Established in 1937, the Bitter Lake National Wildlife Refuge is an important waypoint for thousands of migratory waterfowl, as well as the year-round home of a number of native species. Between October and February, the seasonal wetlands of the 24,609-acre unit are a temporary home to tens of thousands of ducks, geese, and cranes, as well as large populations of white pelicans and snowy egrets.

==The Wilderness==

Unlike the riparian areas found in the other units of Bitter Lake NWR, which draw thousands of migratory waterfowl annually, the Salt Creek area sees few migratory birds, since the area has no wetlands.
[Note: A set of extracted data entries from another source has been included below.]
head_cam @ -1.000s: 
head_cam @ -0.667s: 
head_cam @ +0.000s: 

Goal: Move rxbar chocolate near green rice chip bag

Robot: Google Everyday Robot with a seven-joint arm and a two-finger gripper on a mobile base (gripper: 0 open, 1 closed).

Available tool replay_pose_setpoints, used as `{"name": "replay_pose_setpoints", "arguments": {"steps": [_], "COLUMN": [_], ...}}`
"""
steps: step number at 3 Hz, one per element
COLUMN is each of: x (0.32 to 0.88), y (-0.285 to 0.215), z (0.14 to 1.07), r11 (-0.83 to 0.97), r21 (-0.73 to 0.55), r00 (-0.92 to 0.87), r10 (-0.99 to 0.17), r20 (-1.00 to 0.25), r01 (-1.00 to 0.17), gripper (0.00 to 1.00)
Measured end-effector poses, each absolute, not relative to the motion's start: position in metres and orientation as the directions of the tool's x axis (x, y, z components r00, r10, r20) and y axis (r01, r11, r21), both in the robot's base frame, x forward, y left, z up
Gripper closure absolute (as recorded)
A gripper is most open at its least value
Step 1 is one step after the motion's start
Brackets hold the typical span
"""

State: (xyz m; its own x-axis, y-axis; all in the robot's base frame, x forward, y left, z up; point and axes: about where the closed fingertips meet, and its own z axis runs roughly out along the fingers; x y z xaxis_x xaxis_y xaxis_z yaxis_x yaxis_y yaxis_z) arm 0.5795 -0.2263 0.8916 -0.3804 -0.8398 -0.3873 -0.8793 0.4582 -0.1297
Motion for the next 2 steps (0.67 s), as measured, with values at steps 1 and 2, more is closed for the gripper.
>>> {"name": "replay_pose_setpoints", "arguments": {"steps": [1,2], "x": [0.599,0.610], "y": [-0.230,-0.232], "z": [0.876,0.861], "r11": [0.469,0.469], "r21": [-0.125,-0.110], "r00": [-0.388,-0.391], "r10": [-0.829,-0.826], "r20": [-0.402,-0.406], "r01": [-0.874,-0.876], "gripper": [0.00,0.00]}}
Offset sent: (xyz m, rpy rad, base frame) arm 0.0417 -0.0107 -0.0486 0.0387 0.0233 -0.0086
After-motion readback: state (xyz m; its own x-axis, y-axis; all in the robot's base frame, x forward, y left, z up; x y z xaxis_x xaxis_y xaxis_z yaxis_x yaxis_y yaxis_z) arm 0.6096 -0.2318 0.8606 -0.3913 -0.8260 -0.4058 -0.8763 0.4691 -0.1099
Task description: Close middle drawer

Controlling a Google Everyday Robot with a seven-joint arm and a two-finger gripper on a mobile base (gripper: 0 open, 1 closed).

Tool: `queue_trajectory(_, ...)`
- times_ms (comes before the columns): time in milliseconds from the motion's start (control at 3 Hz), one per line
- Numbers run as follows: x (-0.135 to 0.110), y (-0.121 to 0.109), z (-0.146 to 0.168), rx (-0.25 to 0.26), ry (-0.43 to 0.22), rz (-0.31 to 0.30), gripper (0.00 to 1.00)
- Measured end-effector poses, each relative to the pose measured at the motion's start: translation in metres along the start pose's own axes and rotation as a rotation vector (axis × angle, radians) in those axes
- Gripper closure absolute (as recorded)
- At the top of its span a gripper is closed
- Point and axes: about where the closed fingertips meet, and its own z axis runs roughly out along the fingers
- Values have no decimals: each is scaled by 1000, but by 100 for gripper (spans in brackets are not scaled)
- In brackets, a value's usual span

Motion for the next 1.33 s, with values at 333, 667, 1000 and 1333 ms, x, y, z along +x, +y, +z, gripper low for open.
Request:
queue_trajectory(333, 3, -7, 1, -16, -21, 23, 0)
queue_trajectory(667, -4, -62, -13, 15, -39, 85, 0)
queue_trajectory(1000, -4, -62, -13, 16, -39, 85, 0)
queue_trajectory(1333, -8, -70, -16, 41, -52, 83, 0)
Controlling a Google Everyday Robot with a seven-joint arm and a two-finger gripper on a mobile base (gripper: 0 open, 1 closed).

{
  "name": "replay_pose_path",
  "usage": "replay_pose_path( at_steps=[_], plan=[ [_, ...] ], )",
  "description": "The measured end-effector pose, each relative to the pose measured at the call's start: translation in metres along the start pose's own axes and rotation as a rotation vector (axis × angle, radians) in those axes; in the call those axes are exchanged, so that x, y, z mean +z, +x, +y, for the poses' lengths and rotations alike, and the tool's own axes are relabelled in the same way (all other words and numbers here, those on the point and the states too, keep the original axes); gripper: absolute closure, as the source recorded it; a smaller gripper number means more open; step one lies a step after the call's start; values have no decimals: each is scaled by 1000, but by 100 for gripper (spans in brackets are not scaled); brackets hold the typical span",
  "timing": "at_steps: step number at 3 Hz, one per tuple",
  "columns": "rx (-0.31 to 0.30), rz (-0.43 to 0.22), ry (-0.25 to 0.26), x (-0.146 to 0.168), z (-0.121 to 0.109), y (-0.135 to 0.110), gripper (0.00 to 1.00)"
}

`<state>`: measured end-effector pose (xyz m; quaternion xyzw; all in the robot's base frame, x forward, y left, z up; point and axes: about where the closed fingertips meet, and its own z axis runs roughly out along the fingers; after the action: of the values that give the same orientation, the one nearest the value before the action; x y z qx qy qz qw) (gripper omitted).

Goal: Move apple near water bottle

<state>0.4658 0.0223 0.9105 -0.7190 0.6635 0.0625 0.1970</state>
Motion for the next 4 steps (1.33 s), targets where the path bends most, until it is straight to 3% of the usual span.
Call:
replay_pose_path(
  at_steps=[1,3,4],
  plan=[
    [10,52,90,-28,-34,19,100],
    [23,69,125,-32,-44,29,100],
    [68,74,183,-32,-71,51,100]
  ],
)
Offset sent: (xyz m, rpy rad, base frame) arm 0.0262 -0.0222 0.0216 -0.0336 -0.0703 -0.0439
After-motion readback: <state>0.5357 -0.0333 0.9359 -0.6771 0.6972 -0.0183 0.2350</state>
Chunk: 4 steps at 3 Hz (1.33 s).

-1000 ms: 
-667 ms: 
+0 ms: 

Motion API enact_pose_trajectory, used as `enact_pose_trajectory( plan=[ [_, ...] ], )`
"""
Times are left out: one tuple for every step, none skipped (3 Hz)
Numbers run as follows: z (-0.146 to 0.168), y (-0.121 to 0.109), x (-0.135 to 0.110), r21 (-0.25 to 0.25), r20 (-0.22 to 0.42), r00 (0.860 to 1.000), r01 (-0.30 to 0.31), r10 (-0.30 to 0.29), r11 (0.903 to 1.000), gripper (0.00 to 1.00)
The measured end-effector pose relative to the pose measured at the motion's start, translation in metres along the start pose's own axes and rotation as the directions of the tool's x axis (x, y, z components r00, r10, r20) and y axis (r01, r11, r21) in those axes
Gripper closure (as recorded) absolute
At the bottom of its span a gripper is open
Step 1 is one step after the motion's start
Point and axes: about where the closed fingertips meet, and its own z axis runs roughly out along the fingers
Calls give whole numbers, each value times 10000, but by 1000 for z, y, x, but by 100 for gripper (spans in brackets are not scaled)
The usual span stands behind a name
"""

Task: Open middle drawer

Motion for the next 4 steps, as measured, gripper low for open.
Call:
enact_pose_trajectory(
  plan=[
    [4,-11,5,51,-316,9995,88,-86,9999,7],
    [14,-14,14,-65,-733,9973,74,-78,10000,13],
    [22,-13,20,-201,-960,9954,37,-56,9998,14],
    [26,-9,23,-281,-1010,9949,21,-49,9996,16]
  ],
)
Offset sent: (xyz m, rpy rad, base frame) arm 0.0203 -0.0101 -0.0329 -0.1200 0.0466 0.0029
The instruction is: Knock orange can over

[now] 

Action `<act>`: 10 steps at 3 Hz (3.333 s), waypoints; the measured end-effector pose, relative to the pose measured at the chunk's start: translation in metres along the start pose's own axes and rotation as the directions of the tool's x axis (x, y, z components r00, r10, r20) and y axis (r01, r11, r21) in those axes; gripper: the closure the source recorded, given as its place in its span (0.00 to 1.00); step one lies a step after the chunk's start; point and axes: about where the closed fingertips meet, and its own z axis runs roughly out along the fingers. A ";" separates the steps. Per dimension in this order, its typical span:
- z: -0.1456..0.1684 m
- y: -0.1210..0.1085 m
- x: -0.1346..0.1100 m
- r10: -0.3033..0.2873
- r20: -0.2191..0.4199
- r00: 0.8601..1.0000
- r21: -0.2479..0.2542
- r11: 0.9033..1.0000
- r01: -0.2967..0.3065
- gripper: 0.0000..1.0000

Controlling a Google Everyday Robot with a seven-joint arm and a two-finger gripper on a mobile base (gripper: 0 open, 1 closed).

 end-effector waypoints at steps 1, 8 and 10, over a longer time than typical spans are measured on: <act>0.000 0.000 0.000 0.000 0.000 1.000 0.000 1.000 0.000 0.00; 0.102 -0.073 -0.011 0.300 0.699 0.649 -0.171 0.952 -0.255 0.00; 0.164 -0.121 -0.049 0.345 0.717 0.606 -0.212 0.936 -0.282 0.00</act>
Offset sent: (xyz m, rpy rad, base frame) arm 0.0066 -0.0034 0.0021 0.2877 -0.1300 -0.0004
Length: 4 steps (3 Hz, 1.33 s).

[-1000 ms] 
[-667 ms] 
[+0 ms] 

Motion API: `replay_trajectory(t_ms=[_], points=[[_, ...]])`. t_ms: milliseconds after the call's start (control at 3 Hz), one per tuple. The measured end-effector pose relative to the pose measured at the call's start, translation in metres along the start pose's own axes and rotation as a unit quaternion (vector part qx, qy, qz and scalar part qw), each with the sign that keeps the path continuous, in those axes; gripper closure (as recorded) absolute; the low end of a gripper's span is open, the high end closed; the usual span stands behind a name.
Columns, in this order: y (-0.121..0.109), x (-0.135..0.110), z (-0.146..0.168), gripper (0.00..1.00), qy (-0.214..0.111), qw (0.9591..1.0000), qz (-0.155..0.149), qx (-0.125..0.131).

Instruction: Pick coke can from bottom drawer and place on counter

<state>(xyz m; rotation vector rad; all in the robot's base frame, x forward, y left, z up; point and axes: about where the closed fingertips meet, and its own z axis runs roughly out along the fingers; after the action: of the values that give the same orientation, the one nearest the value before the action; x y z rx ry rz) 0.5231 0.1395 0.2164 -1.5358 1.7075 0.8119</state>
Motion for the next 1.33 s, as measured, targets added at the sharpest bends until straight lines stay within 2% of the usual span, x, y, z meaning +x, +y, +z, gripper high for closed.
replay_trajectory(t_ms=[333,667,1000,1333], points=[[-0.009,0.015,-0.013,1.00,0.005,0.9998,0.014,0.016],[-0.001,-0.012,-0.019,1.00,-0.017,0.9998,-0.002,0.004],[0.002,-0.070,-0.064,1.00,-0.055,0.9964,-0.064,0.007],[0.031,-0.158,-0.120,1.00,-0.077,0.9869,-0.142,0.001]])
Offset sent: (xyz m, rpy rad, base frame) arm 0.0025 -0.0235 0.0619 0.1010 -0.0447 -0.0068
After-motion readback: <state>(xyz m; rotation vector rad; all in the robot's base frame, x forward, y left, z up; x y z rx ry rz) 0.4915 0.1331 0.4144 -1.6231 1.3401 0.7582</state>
The Area was originally proposed as a Wilderness area to protect the red rock bluffs at the north end of the unit, home to populations of native species such as roadrunners and quail, as well as cottontails, black-tailed jackrabbits, deer, coyotes, and bobcats. The unit includes a section of the Pecos River, as well as a number of sinkhole lakes, many of which are habitat for the Pecos pupfish.

==Location and Access==

A separate unit of the Bitter Lake NWR, the Salt Creek Wilderness is located along and north of U. S. Highway 70, locally known as the Clovis Highway. The main access point to the southern end of the Wilderness is located on U S. 70, approximately 10 miles from the intersection of U S. 70 with U. S. 285, 2 miles north of Roswell, N.M. The western end of the Wilderness can be accessed via Chaves County Road 15, also known as One Horse Road, from its intersection with U. S. 285, 7.5 miles north of the intersection of 285 and U. S. 70. This is a day-use only area, with no camping or campfires allowed.